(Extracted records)
:::::

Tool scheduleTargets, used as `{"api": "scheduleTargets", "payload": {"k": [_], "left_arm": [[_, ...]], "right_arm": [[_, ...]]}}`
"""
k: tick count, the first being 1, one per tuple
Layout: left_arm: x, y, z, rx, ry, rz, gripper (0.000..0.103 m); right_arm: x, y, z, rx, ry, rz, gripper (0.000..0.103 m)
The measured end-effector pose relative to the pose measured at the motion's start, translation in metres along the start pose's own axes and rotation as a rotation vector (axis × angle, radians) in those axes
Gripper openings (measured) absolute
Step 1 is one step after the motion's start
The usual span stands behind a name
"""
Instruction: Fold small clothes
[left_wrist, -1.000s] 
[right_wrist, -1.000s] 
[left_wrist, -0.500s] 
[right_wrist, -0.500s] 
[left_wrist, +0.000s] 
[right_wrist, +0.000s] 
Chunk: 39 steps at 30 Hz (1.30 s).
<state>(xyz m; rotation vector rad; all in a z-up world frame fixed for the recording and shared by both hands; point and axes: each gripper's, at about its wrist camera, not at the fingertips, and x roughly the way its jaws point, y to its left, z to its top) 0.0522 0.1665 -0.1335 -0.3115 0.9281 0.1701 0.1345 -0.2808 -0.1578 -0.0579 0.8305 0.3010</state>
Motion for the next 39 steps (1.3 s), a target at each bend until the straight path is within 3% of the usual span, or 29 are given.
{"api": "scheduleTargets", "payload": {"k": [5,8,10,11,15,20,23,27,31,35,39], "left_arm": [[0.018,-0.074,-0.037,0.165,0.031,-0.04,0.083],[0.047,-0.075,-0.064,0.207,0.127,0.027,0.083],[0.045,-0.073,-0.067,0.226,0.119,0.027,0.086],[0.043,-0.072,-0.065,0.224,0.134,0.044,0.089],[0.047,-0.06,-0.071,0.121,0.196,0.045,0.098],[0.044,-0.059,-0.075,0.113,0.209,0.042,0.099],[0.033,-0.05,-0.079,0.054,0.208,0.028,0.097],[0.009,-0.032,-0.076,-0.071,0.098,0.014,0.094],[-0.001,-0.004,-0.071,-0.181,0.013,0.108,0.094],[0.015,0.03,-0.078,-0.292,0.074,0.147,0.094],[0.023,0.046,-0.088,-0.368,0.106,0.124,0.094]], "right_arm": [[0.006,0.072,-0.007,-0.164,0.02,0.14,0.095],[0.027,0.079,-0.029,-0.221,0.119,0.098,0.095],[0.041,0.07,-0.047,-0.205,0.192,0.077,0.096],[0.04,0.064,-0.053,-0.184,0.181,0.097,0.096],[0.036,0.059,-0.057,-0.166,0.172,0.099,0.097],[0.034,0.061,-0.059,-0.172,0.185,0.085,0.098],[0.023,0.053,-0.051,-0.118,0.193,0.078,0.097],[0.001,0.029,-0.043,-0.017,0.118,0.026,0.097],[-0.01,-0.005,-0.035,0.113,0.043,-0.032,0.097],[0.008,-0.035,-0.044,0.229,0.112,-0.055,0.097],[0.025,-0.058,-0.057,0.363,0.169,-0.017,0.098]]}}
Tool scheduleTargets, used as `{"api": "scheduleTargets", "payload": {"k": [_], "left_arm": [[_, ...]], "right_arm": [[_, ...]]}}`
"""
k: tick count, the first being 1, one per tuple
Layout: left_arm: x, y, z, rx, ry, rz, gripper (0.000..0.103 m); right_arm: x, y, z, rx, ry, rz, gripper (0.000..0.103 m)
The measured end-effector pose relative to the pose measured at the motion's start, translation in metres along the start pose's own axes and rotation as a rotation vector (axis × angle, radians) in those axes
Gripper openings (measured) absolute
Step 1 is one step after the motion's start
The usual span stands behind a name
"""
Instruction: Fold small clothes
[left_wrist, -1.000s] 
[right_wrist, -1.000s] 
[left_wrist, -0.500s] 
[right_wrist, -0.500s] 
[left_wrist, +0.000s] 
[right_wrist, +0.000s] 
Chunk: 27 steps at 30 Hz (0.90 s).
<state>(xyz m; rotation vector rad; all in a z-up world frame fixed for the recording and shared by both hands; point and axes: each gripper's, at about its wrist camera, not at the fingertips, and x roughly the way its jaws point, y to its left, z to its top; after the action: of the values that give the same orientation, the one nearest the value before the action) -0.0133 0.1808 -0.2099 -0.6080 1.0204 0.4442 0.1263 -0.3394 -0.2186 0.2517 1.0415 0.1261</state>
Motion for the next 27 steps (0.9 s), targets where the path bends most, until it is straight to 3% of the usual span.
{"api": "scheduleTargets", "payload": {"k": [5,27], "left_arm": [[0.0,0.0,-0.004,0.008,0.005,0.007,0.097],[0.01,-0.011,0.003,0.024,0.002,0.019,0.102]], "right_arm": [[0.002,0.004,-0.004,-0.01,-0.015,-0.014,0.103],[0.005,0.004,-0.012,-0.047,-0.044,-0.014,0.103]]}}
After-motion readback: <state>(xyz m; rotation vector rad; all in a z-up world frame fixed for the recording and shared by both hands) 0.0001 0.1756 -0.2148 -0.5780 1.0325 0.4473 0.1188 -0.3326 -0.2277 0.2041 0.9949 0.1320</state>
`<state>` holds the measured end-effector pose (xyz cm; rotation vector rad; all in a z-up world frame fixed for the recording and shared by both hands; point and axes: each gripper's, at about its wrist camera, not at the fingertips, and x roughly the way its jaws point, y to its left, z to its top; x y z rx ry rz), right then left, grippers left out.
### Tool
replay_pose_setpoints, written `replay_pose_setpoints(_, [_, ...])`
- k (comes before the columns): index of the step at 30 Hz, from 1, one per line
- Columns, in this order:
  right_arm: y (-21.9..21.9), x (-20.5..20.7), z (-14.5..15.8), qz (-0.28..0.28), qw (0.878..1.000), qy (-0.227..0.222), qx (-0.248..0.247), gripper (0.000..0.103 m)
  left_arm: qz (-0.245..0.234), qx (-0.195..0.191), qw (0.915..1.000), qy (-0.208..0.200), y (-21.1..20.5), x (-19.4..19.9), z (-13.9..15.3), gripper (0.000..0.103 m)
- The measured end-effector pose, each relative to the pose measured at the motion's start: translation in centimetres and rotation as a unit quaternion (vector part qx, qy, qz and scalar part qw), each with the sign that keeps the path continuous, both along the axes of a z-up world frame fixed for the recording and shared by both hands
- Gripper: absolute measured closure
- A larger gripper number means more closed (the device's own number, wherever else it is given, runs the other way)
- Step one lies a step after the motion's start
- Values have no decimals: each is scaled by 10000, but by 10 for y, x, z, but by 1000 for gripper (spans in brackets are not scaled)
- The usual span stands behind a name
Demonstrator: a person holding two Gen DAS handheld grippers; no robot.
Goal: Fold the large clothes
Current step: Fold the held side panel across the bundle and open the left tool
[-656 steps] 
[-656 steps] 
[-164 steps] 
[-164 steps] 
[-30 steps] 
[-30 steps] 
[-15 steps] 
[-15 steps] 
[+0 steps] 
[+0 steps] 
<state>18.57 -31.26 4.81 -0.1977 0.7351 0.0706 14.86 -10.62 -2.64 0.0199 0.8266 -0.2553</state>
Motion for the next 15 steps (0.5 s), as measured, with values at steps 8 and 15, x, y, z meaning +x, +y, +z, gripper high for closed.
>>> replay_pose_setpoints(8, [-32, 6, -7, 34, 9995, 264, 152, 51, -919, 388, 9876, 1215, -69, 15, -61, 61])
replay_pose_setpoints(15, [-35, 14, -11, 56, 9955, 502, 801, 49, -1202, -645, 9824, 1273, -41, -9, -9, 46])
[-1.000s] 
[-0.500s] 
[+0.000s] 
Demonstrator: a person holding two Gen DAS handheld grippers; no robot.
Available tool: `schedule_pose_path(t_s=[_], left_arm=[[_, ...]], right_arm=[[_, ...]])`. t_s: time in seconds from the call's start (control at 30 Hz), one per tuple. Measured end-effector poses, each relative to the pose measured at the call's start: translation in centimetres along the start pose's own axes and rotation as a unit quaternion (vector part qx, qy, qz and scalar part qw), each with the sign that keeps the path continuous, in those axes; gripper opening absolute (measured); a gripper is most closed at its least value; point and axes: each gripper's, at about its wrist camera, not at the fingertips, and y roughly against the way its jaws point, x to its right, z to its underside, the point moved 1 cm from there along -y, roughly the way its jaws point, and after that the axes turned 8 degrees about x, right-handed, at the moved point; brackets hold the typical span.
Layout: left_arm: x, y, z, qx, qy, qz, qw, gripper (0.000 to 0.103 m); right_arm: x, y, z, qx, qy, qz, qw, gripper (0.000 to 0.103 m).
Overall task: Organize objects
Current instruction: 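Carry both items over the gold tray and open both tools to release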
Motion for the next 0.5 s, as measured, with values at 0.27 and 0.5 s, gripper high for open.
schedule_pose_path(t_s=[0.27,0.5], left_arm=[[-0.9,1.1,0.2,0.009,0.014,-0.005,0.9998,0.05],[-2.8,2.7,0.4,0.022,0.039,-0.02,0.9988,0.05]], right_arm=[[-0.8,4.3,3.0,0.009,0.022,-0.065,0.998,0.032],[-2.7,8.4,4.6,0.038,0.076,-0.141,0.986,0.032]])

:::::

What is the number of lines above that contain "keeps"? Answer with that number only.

**The completed task:**
2